--- The data ---
>>>

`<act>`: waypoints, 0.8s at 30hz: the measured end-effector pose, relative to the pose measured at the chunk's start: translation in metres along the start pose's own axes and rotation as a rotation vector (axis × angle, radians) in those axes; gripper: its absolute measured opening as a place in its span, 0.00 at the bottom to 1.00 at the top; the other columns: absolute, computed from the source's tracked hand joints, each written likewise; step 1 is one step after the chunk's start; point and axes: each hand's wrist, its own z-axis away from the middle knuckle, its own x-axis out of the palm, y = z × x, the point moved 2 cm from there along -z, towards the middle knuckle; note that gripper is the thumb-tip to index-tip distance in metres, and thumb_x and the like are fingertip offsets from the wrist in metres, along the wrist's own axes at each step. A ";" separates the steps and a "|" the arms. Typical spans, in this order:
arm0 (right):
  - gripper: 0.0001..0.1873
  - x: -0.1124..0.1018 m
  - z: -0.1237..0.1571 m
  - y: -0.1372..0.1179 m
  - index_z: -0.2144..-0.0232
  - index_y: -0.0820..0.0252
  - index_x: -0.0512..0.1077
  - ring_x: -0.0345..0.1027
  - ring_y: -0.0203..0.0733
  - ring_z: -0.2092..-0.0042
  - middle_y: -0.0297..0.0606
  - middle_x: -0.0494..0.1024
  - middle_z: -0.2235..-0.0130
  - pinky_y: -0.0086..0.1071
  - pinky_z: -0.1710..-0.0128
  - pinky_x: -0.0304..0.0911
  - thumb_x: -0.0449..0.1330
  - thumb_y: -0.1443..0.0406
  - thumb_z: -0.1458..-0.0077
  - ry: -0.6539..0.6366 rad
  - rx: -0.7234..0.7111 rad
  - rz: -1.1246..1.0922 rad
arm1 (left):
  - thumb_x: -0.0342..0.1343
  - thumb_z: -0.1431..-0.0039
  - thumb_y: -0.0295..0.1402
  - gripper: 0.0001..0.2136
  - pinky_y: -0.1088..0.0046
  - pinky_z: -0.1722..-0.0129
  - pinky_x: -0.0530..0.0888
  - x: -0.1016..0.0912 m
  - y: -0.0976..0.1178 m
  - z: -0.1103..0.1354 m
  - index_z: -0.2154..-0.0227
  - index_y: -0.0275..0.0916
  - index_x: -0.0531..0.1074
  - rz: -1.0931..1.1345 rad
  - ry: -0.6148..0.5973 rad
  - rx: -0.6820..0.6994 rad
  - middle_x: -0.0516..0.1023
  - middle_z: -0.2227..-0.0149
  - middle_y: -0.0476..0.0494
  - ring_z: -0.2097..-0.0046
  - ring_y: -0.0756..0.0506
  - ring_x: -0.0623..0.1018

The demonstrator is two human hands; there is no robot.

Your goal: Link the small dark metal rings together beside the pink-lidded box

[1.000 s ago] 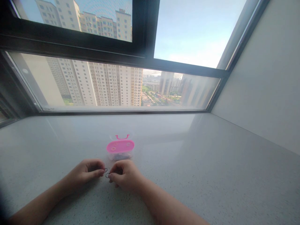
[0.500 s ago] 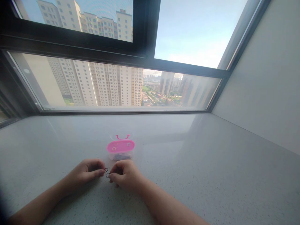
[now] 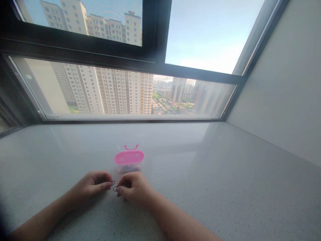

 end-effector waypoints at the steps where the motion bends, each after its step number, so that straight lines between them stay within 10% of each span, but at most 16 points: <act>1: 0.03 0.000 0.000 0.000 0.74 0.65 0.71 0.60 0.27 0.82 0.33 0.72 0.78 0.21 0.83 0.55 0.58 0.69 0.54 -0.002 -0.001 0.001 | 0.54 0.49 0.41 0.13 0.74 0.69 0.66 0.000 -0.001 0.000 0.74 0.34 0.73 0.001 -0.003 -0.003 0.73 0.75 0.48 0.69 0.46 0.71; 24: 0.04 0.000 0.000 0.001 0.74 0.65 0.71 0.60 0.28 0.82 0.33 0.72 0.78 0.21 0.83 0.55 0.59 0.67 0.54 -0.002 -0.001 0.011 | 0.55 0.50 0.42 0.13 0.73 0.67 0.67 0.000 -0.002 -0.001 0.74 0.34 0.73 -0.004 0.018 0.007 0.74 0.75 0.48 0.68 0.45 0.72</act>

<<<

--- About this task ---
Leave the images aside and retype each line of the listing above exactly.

--- Solution for this task ---
`<act>`: waypoints, 0.8s at 30hz: the measured end-effector pose, relative to the pose measured at the chunk's start: translation in metres along the start pose's own axes and rotation as a rotation vector (axis × angle, radians) in those axes; gripper: its absolute measured opening as a place in its span, 0.00 at the bottom to 1.00 at the top; the other columns: absolute, computed from the source's tracked hand joints, each written likewise; step 1 is one step after the chunk's start; point and axes: each hand's wrist, its own z-axis away from the middle knuckle, its own x-axis out of the palm, y = z × x, the point moved 2 cm from there along -z, towards the middle knuckle; note that gripper is the thumb-tip to index-tip distance in metres, and thumb_x and the like are fingertip offsets from the wrist in metres, along the wrist's own axes at each step. A ";" separates the steps and a "|" the arms. Typical spans, in this order:
arm0 (right):
  - gripper: 0.0001..0.1873
  - x: -0.1124..0.1018 m
  - z: -0.1237..0.1571 m
  - y: -0.1372..0.1179 m
  - index_z: -0.2144..-0.0232
  - index_y: -0.0820..0.0252
  - index_x: -0.0512..0.1077
  - ring_x: -0.0345..0.1027
  - ring_y: -0.0203..0.0733
  - ring_z: -0.2092..-0.0042
  - middle_y: -0.0297..0.0606
  - middle_x: -0.0494..0.1024
  - middle_z: -0.2235..-0.0130
  - pinky_y: -0.0086..0.1071
  - pinky_z: -0.1710..-0.0128
  - pinky_x: -0.0304..0.0911
  - thumb_x: -0.0449..0.1330
  - thumb_y: -0.1443..0.0406
  - thumb_z: -0.1458..-0.0077
  - ry: -0.6539..0.6366 rad
  - rx: -0.7234..0.7111 rad
  - rz: -1.1246..1.0922 rad
arm1 (left):
  - thumb_x: -0.0342..0.1343
  - thumb_z: -0.1431..-0.0039
  - thumb_y: -0.0295..0.1402
  - gripper: 0.0001..0.2136
  - pinky_y: -0.1088..0.0046
  - pinky_z: -0.1722..-0.0129
  - pinky_x: -0.0530..0.0888
  - x: -0.1016..0.0912 m
  - y: -0.0976..0.1178 m
  - z: -0.1103..0.1354 m
  - index_z: -0.2154..-0.0227
  - index_y: -0.0275..0.0916
  - index_x: -0.0531..0.1074
  - rz: -1.0931..1.1345 rad
  - ry: -0.6148..0.5973 rad
  - rx: -0.6820..0.6994 rad
  - middle_x: -0.0516..0.1023
  - middle_z: -0.2227..-0.0149
  - middle_y: -0.0476..0.0494
  - ring_z: -0.2097..-0.0046
  - ring_y: -0.0756..0.0506
  - ring_x: -0.0623..0.1018

The demonstrator is two human hands; there is no robot.

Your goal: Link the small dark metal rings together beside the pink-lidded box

[1.000 s ago] 
[0.500 s ago] 
[now] 

 end-effector waypoints at the steps where the motion bends, each after its step number, so that straight lines between them stay within 10% of each span, but at most 16 points: <act>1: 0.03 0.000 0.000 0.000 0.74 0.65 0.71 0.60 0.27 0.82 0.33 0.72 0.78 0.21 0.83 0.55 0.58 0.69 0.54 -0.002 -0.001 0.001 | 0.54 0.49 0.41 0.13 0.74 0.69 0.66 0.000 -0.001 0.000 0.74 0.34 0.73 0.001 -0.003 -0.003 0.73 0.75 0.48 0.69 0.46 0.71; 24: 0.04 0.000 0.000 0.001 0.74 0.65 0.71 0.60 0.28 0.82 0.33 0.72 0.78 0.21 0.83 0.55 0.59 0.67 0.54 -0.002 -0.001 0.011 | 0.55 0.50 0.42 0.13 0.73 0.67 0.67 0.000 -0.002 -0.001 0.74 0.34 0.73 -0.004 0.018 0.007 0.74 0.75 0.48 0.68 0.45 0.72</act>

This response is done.